> _PROBLEM REQUIREMENTS_: Please copy exactly every line from the one that contains "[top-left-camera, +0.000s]" to the end of the data below, with both ends included and no other lines.

> _DATA SHOWN_:
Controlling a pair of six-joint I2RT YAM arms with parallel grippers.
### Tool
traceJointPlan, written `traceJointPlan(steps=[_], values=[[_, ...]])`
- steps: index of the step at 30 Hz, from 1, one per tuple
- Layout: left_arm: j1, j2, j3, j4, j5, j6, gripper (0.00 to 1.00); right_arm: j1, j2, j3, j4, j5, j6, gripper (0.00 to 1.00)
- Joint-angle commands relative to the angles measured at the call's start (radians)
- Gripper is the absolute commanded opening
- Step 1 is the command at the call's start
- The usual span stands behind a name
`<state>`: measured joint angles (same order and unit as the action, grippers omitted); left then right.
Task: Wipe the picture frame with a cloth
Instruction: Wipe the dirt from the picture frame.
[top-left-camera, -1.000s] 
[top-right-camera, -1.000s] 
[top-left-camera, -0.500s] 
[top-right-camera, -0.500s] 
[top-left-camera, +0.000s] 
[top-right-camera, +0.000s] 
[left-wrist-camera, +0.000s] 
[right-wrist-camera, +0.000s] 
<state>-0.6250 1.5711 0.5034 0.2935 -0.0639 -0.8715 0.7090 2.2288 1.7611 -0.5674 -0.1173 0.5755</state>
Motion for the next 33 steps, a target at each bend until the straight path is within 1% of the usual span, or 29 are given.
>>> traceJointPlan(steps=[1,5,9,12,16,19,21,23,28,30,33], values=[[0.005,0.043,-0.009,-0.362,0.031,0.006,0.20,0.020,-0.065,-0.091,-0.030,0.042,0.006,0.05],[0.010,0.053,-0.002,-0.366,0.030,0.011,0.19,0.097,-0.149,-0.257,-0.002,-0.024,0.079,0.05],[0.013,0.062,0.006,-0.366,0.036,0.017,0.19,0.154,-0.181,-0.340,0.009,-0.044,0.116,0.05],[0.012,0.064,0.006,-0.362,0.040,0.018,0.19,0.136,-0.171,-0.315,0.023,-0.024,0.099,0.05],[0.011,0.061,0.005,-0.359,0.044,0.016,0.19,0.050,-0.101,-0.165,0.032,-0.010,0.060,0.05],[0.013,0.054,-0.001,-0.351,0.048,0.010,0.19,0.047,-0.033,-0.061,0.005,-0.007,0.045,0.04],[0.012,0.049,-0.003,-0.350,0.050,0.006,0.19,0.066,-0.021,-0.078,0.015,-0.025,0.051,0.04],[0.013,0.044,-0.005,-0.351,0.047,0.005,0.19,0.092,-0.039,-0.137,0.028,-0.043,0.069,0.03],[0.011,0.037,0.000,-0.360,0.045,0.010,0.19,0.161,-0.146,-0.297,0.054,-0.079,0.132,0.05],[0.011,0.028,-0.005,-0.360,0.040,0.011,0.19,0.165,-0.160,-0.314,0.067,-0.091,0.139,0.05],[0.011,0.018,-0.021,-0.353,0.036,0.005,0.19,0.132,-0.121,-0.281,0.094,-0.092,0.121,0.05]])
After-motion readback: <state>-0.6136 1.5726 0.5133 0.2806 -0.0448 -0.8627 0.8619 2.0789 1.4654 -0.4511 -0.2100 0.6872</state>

> _SOLUTION FOR THIS TASK_:
[top-left-camera, +0.000s] 
[top-right-camera, +0.000s] 
[left-wrist-camera, +0.000s] 
[right-wrist-camera, +0.000s] 
<state>-0.6250 1.5711 0.5034 0.2935 -0.0639 -0.8715 0.7090 2.2288 1.7611 -0.5674 -0.1173 0.5755</state>
Motion for the next 33 steps, a target at each bend until the straight path is within 1% of the usual span, or 29 are given.
>>> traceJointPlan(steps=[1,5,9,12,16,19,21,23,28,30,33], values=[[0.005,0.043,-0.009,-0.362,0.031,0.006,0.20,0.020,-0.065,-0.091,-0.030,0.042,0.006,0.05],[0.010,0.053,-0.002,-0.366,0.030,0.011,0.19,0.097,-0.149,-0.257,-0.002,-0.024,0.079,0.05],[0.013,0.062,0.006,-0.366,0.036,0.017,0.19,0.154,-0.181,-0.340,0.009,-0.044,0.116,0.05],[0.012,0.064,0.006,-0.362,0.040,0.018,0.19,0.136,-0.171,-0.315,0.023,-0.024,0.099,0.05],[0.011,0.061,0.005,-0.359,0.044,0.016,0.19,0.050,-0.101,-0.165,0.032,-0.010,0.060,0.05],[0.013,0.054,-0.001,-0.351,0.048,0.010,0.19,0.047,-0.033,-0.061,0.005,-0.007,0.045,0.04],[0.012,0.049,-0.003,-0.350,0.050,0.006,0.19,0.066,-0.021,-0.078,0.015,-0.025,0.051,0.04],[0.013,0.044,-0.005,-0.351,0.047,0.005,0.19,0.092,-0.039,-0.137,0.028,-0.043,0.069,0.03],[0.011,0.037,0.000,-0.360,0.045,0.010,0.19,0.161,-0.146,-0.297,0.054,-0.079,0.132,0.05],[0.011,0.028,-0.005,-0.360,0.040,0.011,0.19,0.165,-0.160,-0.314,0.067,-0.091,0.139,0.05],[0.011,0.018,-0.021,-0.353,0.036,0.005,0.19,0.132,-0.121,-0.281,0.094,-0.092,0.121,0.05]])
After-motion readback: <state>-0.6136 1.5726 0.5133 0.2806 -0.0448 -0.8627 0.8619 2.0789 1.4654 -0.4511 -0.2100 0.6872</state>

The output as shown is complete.